DATASET RECORDS below:
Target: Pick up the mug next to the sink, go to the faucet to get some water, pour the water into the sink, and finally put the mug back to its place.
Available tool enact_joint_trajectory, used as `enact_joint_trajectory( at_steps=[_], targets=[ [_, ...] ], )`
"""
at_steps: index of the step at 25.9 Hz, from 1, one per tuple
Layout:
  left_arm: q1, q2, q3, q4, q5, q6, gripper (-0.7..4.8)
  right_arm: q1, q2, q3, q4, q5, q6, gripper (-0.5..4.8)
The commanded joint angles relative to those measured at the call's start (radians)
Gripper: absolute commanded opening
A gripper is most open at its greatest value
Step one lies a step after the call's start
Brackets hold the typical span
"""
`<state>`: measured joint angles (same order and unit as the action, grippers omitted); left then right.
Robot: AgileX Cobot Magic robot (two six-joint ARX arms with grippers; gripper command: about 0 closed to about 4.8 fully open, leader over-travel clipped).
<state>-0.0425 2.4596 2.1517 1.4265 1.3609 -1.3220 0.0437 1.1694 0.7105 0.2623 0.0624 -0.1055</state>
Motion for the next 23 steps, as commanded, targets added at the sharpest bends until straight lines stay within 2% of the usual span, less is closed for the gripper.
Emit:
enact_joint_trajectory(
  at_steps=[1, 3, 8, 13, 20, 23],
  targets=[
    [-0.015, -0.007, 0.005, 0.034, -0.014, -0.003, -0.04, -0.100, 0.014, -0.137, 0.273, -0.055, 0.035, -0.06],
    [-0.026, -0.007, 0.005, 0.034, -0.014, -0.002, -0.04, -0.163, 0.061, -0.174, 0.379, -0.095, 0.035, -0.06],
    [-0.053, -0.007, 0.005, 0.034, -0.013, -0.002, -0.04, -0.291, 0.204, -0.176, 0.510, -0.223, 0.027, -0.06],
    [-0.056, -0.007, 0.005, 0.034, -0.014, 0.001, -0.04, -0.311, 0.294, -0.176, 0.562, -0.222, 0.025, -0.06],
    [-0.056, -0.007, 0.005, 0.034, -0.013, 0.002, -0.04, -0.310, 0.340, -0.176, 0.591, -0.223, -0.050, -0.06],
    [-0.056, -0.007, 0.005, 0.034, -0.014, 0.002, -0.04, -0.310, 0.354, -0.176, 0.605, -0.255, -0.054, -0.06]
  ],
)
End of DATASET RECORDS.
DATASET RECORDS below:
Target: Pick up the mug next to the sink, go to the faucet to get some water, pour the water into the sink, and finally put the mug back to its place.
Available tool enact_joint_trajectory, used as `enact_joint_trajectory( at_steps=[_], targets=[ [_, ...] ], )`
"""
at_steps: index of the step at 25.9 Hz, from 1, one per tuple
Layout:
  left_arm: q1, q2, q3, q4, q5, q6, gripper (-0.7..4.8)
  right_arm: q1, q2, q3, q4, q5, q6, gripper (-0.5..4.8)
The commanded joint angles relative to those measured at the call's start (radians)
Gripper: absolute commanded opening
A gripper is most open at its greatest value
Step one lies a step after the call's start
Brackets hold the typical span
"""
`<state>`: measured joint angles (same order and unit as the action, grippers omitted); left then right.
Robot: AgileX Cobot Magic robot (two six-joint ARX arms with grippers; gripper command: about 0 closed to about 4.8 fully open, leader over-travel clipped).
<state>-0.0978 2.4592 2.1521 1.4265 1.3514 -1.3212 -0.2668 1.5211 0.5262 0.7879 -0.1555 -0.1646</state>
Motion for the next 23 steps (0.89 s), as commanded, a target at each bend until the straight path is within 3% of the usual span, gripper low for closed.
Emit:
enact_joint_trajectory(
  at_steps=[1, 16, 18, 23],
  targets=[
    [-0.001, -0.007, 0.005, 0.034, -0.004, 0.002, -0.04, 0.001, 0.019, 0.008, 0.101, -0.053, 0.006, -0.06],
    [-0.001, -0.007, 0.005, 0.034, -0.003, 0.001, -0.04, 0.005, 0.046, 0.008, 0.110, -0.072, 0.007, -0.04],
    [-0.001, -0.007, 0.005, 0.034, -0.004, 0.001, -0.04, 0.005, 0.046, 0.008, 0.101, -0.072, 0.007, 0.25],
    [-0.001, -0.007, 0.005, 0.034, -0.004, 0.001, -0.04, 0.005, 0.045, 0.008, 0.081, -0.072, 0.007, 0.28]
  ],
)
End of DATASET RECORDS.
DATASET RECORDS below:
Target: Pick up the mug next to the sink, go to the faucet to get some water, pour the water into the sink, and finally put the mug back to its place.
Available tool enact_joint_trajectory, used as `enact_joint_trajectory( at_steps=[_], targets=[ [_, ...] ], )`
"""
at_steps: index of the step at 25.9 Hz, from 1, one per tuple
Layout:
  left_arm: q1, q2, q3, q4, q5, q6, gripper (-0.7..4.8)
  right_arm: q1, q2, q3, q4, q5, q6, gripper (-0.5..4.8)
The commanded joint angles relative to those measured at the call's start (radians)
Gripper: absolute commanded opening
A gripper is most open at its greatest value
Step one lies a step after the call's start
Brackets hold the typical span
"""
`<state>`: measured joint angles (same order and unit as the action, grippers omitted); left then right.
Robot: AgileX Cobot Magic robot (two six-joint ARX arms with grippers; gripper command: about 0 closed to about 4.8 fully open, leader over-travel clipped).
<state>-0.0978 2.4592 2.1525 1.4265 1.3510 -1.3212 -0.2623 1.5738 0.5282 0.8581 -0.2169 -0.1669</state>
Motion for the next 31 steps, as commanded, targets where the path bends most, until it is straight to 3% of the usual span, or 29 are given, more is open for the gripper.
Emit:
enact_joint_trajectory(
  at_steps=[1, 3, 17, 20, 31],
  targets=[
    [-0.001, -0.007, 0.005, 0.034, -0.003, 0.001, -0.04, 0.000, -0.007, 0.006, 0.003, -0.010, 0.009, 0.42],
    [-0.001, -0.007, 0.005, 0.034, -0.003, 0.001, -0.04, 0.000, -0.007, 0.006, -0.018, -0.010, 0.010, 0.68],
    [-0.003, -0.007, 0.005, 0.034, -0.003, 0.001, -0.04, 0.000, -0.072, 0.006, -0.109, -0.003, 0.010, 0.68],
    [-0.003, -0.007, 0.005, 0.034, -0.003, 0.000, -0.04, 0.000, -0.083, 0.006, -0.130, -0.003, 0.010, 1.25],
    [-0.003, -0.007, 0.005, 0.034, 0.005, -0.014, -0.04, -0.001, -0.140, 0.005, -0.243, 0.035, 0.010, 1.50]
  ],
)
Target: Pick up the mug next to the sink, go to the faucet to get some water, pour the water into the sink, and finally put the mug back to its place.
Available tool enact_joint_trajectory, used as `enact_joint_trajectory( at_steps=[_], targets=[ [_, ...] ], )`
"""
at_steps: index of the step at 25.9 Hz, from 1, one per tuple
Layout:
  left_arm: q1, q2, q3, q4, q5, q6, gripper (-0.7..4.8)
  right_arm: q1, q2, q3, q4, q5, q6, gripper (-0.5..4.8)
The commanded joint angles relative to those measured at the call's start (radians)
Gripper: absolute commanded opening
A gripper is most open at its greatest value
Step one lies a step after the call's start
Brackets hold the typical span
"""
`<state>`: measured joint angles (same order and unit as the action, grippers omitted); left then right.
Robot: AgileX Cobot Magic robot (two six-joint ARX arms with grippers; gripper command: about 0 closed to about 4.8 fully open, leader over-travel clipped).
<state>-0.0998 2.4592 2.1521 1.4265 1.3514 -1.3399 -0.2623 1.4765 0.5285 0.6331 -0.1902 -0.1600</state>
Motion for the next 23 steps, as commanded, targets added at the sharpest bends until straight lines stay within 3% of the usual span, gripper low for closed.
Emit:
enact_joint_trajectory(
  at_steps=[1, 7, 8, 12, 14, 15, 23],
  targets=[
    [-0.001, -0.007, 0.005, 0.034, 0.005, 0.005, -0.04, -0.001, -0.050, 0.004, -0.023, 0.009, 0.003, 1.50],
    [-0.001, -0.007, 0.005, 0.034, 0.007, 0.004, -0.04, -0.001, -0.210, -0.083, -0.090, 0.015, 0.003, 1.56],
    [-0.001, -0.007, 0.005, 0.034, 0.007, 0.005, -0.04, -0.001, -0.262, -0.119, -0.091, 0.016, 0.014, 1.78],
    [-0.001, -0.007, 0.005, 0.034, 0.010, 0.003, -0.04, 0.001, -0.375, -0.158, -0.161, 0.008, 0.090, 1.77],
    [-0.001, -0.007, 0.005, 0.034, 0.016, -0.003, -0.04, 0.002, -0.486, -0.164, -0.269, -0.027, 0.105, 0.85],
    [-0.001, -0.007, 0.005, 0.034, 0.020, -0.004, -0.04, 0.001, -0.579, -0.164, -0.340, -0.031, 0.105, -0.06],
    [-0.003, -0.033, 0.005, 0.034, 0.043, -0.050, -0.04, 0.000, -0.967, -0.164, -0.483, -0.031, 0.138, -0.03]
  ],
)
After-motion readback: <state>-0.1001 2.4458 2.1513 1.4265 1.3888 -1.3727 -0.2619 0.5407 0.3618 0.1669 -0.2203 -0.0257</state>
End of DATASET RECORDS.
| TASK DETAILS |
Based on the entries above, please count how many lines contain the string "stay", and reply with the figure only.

| OUTPUT OF THE TASK |
2